■ **Assigned task**
What this exercise calls for is an exact copy of the data.

*** Exercise material Section Begins ***

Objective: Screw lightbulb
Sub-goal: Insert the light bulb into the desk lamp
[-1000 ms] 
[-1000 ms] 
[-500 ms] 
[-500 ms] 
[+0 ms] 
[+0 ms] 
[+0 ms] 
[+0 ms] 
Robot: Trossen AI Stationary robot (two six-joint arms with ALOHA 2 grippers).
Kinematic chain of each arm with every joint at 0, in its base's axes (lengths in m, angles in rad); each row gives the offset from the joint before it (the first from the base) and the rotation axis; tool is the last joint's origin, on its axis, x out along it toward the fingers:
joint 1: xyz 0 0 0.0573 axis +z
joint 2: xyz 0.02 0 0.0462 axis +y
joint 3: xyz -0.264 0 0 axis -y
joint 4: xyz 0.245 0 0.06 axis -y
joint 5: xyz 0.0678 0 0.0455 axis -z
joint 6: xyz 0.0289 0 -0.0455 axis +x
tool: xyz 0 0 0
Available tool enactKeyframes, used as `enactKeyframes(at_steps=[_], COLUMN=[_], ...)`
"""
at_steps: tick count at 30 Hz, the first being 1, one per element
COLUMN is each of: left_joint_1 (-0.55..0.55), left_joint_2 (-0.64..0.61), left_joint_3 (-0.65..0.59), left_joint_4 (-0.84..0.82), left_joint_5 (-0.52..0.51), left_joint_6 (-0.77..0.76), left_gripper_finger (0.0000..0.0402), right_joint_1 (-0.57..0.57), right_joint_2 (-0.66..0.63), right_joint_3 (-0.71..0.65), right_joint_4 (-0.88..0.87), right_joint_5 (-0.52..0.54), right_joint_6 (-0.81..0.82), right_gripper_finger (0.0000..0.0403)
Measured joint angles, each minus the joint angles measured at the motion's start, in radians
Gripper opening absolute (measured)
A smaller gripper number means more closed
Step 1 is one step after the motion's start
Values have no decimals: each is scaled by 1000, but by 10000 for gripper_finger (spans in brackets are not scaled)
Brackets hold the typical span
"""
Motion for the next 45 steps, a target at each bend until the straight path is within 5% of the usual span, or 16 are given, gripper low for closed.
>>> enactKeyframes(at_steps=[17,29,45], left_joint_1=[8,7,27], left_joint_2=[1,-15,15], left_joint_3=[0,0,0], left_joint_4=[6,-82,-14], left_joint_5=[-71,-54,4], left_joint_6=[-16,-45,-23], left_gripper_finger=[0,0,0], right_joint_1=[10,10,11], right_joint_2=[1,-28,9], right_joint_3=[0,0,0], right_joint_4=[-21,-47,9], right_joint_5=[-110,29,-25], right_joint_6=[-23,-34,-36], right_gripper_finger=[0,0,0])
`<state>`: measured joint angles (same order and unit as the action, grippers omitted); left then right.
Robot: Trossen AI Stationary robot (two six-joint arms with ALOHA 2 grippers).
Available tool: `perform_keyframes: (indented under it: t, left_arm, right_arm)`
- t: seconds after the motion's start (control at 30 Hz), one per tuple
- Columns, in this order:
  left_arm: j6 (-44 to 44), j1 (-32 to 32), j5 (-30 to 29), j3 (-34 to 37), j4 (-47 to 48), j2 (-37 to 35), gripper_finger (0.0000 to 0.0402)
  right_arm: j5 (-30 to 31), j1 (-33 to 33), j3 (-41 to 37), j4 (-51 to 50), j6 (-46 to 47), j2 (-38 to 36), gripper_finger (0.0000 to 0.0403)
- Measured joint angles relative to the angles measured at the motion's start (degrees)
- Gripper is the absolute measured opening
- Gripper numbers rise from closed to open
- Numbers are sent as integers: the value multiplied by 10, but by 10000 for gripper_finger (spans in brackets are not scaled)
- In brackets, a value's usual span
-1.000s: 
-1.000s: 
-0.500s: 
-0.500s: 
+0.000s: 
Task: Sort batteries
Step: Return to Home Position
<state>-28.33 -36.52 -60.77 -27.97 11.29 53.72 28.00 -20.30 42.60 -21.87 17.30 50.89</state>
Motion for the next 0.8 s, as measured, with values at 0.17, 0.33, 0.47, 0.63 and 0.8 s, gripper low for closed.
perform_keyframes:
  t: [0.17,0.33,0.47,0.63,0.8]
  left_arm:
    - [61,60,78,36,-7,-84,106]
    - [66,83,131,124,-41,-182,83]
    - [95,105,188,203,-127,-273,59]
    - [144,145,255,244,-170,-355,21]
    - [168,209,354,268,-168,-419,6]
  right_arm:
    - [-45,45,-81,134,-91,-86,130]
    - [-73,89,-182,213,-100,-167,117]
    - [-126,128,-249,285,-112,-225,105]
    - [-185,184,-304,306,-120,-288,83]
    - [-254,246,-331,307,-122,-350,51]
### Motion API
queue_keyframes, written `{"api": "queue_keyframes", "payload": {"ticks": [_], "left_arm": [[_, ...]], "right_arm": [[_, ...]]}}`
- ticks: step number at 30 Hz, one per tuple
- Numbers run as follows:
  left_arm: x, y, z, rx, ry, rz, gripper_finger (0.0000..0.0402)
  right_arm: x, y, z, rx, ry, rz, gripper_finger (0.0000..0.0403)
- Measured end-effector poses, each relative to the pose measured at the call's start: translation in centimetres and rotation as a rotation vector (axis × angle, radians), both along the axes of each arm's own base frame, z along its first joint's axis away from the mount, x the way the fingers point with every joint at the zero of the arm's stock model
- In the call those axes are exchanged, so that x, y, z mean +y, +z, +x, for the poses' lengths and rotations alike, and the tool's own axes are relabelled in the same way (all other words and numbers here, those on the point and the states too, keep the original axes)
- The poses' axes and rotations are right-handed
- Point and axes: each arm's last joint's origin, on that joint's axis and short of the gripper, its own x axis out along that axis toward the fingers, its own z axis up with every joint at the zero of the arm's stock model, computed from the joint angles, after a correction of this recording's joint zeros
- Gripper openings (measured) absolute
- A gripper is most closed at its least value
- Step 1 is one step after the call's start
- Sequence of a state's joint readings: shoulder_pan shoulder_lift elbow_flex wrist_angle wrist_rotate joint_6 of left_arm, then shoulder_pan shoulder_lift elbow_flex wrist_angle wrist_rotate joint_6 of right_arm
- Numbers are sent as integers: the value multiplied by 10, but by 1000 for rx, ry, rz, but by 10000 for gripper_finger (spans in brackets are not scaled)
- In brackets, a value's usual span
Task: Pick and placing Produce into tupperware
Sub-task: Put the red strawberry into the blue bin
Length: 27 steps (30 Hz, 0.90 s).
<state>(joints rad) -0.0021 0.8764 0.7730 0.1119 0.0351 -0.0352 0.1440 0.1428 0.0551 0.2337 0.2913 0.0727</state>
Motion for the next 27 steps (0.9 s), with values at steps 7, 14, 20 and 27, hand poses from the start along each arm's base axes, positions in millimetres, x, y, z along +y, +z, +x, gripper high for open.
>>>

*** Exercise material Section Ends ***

■ **Task answer**
Objective: Screw lightbulb
Sub-goal: Insert the light bulb into the desk lamp
[-1000 ms] 
[-1000 ms] 
[-500 ms] 
[-500 ms] 
[+0 ms] 
[+0 ms] 
[+0 ms] 
[+0 ms] 
Robot: Trossen AI Stationary robot (two six-joint arms with ALOHA 2 grippers).
Kinematic chain of each arm with every joint at 0, in its base's axes (lengths in m, angles in rad); each row gives the offset from the joint before it (the first from the base) and the rotation axis; tool is the last joint's origin, on its axis, x out along it toward the fingers:
joint 1: xyz 0 0 0.0573 axis +z
joint 2: xyz 0.02 0 0.0462 axis +y
joint 3: xyz -0.264 0 0 axis -y
joint 4: xyz 0.245 0 0.06 axis -y
joint 5: xyz 0.0678 0 0.0455 axis -z
joint 6: xyz 0.0289 0 -0.0455 axis +x
tool: xyz 0 0 0
Available tool enactKeyframes, used as `enactKeyframes(at_steps=[_], COLUMN=[_], ...)`
"""
at_steps: tick count at 30 Hz, the first being 1, one per element
COLUMN is each of: left_joint_1 (-0.55..0.55), left_joint_2 (-0.64..0.61), left_joint_3 (-0.65..0.59), left_joint_4 (-0.84..0.82), left_joint_5 (-0.52..0.51), left_joint_6 (-0.77..0.76), left_gripper_finger (0.0000..0.0402), right_joint_1 (-0.57..0.57), right_joint_2 (-0.66..0.63), right_joint_3 (-0.71..0.65), right_joint_4 (-0.88..0.87), right_joint_5 (-0.52..0.54), right_joint_6 (-0.81..0.82), right_gripper_finger (0.0000..0.0403)
Measured joint angles, each minus the joint angles measured at the motion's start, in radians
Gripper opening absolute (measured)
A smaller gripper number means more closed
Step 1 is one step after the motion's start
Values have no decimals: each is scaled by 1000, but by 10000 for gripper_finger (spans in brackets are not scaled)
Brackets hold the typical span
"""
Motion for the next 45 steps, a target at each bend until the straight path is within 5% of the usual span, or 16 are given, gripper low for closed.
>>> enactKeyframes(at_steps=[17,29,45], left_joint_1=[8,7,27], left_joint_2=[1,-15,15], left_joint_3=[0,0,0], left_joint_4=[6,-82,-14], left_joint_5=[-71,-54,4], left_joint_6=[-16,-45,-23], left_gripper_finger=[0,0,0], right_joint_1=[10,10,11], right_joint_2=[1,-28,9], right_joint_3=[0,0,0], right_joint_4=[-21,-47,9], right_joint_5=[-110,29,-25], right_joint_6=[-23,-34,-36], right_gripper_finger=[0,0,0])
`<state>`: measured joint angles (same order and unit as the action, grippers omitted); left then right.
Robot: Trossen AI Stationary robot (two six-joint arms with ALOHA 2 grippers).
Available tool: `perform_keyframes: (indented under it: t, left_arm, right_arm)`
- t: seconds after the motion's start (control at 30 Hz), one per tuple
- Columns, in this order:
  left_arm: j6 (-44 to 44), j1 (-32 to 32), j5 (-30 to 29), j3 (-34 to 37), j4 (-47 to 48), j2 (-37 to 35), gripper_finger (0.0000 to 0.0402)
  right_arm: j5 (-30 to 31), j1 (-33 to 33), j3 (-41 to 37), j4 (-51 to 50), j6 (-46 to 47), j2 (-38 to 36), gripper_finger (0.0000 to 0.0403)
- Measured joint angles relative to the angles measured at the motion's start (degrees)
- Gripper is the absolute measured opening
- Gripper numbers rise from closed to open
- Numbers are sent as integers: the value multiplied by 10, but by 10000 for gripper_finger (spans in brackets are not scaled)
- In brackets, a value's usual span
-1.000s: 
-1.000s: 
-0.500s: 
-0.500s: 
+0.000s: 
Task: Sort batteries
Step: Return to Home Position
<state>-28.33 -36.52 -60.77 -27.97 11.29 53.72 28.00 -20.30 42.60 -21.87 17.30 50.89</state>
Motion for the next 0.8 s, as measured, with values at 0.17, 0.33, 0.47, 0.63 and 0.8 s, gripper low for closed.
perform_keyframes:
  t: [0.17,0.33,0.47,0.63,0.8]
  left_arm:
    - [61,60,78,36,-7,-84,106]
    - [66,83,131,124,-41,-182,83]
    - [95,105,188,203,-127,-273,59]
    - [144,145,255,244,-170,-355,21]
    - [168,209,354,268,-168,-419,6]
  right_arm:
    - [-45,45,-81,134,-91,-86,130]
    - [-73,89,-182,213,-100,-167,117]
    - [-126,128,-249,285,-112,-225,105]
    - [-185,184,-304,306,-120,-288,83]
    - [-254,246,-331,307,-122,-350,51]
### Motion API
queue_keyframes, written `{"api": "queue_keyframes", "payload": {"ticks": [_], "left_arm": [[_, ...]], "right_arm": [[_, ...]]}}`
- ticks: step number at 30 Hz, one per tuple
- Numbers run as follows:
  left_arm: x, y, z, rx, ry, rz, gripper_finger (0.0000..0.0402)
  right_arm: x, y, z, rx, ry, rz, gripper_finger (0.0000..0.0403)
- Measured end-effector poses, each relative to the pose measured at the call's start: translation in centimetres and rotation as a rotation vector (axis × angle, radians), both along the axes of each arm's own base frame, z along its first joint's axis away from the mount, x the way the fingers point with every joint at the zero of the arm's stock model
- In the call those axes are exchanged, so that x, y, z mean +y, +z, +x, for the poses' lengths and rotations alike, and the tool's own axes are relabelled in the same way (all other words and numbers here, those on the point and the states too, keep the original axes)
- The poses' axes and rotations are right-handed
- Point and axes: each arm's last joint's origin, on that joint's axis and short of the gripper, its own x axis out along that axis toward the fingers, its own z axis up with every joint at the zero of the arm's stock model, computed from the joint angles, after a correction of this recording's joint zeros
- Gripper openings (measured) absolute
- A gripper is most closed at its least value
- Step 1 is one step after the call's start
- Sequence of a state's joint readings: shoulder_pan shoulder_lift elbow_flex wrist_angle wrist_rotate joint_6 of left_arm, then shoulder_pan shoulder_lift elbow_flex wrist_angle wrist_rotate joint_6 of right_arm
- Numbers are sent as integers: the value multiplied by 10, but by 1000 for rx, ry, rz, but by 10000 for gripper_finger (spans in brackets are not scaled)
- In brackets, a value's usual span
Task: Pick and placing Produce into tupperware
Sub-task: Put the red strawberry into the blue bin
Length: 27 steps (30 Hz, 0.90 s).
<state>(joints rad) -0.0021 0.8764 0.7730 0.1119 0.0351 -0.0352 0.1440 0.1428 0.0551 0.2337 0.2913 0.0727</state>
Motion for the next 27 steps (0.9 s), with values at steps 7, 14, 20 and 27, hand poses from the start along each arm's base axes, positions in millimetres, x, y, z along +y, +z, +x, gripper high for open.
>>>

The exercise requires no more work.